My older son was so fortunate when we lived in America to gain from 3 years of Montessori nursery and then 2 years of Kindergarten, at Mundelein north of Chicago. The Montessori kindergarten ran from 2 to 7 years. He gained enormously from having an excellent ground work in the spoken work, speech work, creativity, number, size and more …..BEFORE he began his formal schooling at 7.
There is a new educational initiative in Scotland now called ‘Upstart Scotland’ to consider that young children here might be better served by starting formal education at 6 or 7 years, rather than the 5 years at primary one here.
Its important to understand that Kindergarten is not simply going out into a garden for rough and tumble play. Yes games do matter of course, but Kindergarten is firstly about laying the ground work for learning – such as colours and shapes; working on speech and how the individual letters are made; role play through house corners etc.; language development through team work, story book corners, creative work with modeling and drawing, drama etc.
Its misleading to say this is simply about play. The difference is that compared to Primary one – where there are pressures to start the Reading scheme and to begin formal writing and number in jotters – kindergarten is about learning the basics beforehand – so that when the children do start formal learning the process goes much more quickly
Many children, especially boys lack the concentration needed to learn in primary one – so kindergarten helps to develop this. The problem in our system is that those who do not developed what educationalist call ‘readiness to learn’, fall behind right at the start.
*Education is an art form – that cannot be easily defined, tested or analysed. The most effective way to improve education is with top quality teachers. This requires attracting the best people, through good salaries and five year masters degrees. This saves money too – because top quality teachers require less monitoring or testing costs and can autonomously run their own schools and classrooms and make wise, informed decisions. Unfortunately many pre-school teachers here have not had enough training.

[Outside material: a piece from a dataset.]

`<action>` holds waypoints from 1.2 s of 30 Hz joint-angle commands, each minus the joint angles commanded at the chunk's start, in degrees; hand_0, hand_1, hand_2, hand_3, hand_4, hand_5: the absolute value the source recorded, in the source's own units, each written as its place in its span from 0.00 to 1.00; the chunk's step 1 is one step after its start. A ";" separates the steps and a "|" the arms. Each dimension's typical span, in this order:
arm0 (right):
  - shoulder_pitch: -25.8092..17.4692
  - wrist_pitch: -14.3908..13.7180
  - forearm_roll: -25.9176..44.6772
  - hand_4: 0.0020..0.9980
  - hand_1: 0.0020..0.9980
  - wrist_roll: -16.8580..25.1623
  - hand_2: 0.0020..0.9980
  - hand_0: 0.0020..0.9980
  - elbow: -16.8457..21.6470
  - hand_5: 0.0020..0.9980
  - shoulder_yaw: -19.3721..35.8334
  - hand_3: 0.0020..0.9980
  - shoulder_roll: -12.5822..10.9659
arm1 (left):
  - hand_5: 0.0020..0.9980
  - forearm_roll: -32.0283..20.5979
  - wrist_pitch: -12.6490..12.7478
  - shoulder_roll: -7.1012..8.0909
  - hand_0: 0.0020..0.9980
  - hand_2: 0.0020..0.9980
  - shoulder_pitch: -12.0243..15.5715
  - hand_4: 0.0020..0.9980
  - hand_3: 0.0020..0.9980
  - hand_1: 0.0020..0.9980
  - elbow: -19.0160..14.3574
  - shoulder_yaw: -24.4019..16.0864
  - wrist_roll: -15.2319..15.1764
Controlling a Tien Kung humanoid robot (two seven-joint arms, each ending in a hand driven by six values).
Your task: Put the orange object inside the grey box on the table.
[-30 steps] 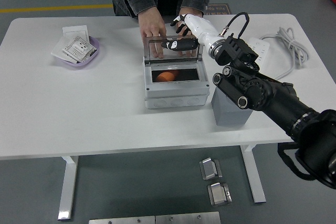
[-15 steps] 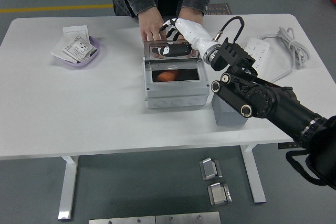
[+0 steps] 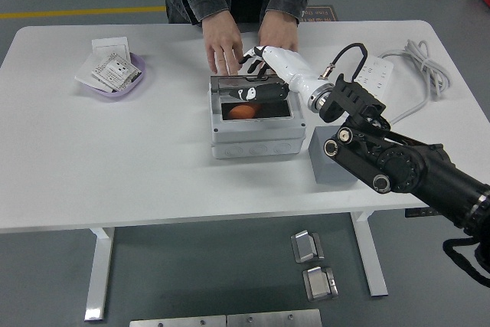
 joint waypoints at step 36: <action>-22.06 0.87 -12.77 0.93 0.52 0.29 0.63 0.68 20.48 0.55 23.94 0.74 -5.59 | 0.47 1.25 0.56 -0.59 0.68 0.61 1.68 0.69 0.68 0.68 0.00 -2.60 0.56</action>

Some teachers spend two thirds of their time on ‘monitoring paperwork’ that no one ever looks at – when their time and energy would be better spent in teaching.

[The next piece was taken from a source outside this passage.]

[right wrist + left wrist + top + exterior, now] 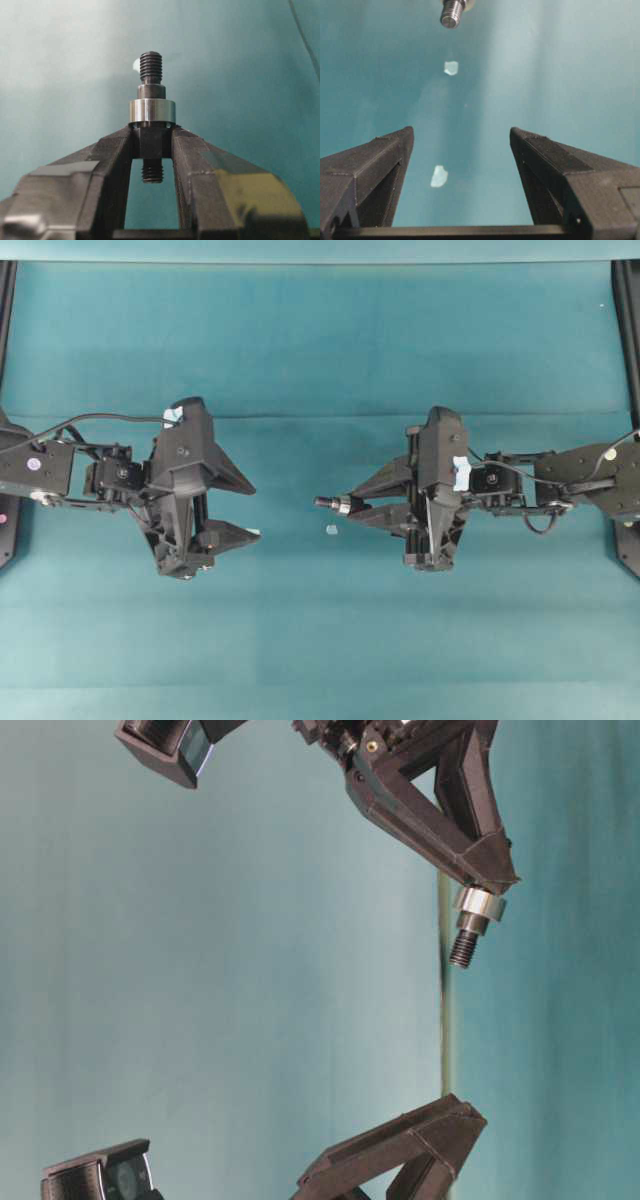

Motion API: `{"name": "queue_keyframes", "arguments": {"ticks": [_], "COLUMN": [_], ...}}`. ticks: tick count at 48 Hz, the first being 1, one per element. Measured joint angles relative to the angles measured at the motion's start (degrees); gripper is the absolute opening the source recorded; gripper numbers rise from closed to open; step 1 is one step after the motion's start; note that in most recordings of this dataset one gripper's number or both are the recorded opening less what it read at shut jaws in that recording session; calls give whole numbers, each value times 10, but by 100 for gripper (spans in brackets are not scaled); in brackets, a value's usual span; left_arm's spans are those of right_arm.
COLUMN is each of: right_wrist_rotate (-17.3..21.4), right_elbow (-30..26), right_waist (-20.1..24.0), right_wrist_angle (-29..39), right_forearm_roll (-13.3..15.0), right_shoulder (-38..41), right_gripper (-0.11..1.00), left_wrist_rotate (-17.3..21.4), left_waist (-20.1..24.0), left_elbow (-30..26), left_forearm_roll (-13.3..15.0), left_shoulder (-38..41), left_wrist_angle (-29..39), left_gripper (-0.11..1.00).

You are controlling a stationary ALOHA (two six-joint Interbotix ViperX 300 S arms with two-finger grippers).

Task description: Insert the washer onto the shaft with both hands.

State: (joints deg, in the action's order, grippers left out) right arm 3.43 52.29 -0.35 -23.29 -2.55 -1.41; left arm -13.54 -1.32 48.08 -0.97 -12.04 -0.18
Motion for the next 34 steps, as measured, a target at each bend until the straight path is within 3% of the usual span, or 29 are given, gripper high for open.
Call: {"name": "queue_keyframes", "arguments": {"ticks": [34], "right_wrist_rotate": [0], "right_elbow": [0], "right_waist": [0], "right_wrist_angle": [18], "right_forearm_roll": [1], "right_shoulder": [0], "right_gripper": [1], "left_wrist_rotate": [-2], "left_waist": [0], "left_elbow": [11], "left_forearm_roll": [0], "left_shoulder": [-4], "left_wrist_angle": [4], "left_gripper": [84]}}
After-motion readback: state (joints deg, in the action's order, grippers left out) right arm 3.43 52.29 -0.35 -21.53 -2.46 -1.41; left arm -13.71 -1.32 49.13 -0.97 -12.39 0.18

Keep the Primary school Curriculum Simple!
(1) A Focus on Basic Skills for half the Curriculum
(2) Other Half PBL (Project Based Learning) and individual Project earning.

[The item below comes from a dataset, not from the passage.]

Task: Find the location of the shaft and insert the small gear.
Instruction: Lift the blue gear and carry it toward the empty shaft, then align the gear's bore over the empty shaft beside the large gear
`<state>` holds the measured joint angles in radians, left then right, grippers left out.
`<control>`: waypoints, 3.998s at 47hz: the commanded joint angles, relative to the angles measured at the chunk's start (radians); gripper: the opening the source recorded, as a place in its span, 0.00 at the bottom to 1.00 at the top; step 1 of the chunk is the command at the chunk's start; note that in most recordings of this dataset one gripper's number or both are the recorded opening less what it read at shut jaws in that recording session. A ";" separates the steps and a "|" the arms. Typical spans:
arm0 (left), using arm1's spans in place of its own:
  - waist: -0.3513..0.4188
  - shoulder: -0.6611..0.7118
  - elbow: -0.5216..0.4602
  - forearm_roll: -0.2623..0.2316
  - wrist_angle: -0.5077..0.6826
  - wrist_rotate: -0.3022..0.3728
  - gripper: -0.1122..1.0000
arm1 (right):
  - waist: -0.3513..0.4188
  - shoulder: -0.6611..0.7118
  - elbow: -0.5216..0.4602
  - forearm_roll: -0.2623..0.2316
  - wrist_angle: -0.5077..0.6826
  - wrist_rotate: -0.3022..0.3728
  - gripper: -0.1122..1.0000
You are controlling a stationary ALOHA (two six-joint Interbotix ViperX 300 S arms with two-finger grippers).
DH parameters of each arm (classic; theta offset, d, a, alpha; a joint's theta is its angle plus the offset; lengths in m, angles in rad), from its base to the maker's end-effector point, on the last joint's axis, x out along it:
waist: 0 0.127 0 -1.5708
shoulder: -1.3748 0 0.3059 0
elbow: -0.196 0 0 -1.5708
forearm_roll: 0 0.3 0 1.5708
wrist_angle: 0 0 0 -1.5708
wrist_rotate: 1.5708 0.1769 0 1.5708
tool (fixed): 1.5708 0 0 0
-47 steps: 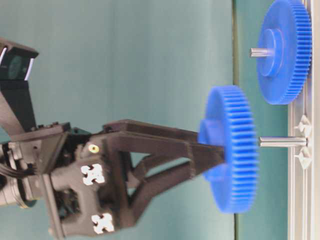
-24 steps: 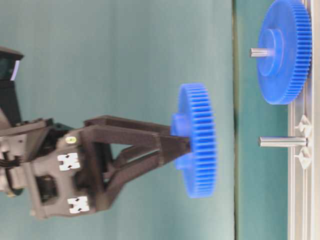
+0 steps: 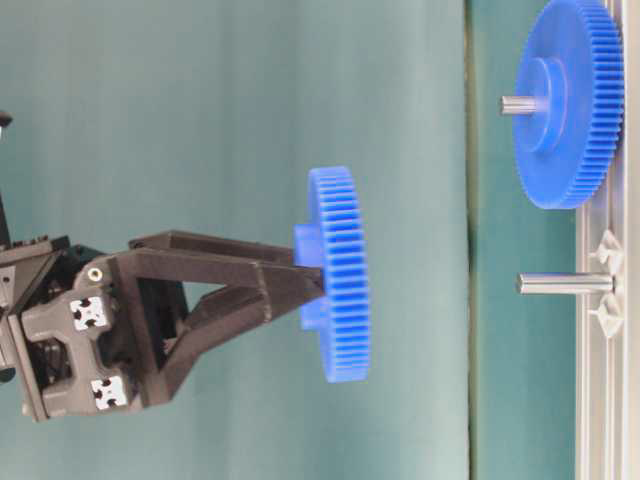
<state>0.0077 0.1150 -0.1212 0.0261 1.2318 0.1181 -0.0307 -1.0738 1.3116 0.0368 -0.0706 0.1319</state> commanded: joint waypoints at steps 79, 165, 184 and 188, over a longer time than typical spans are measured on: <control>0.074 0.020 0.156 0.003 -0.206 0.011 0.67 | -0.020 0.005 -0.005 0.002 -0.005 0.009 0.15; 0.152 0.055 0.295 0.003 -0.285 0.015 0.67 | -0.041 0.003 -0.002 0.002 -0.005 0.008 0.15; 0.161 0.081 0.210 0.003 -0.261 0.081 0.67 | -0.041 0.003 -0.003 0.002 -0.005 0.009 0.15; 0.160 0.101 0.181 0.002 -0.225 0.092 0.67 | -0.041 0.002 -0.005 0.002 -0.005 0.011 0.15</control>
<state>0.1197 0.2132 0.0966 0.0199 0.9879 0.1979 -0.0690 -1.0769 1.3192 0.0383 -0.0706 0.1319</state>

For the first – these are the skills that can be counted and measured.
However for the second of PBL, good quality education is full of equally important skills that are not so easily measured – creativity, emotional resilience, teamwork, enterprise, individual thought, oral skills, enthusiasm, motivation, originality social skills, lateral thinking, more.
The problem with any Targets is that they measure what can be counted, rather than what matters. That’s why testing is limited. A good teacher does small test routinely to check on learning outcomes. Also Head teachers can easily do their own testing of classwork, by taking a class for some lessons.
Levels in number work are set for each level and at Primary most will meet these basic requirements. The Basic Skills should be the first requirements of the school day – with the PBL or Developmental Skills done to make the school day more challenging and motivational.
We have a culture of elitism in both our society and education.
Closing the Attainment Gap
**In Scotland and the UK there is a culture of ‘Empire’ attitudes – that have been encouraged by the teaching of both the Roman and British Empires for decades, in order to perpetuate the myths and falsehoods that some are born into privileged and better than others and feel themselves to be ‘superior’ to others.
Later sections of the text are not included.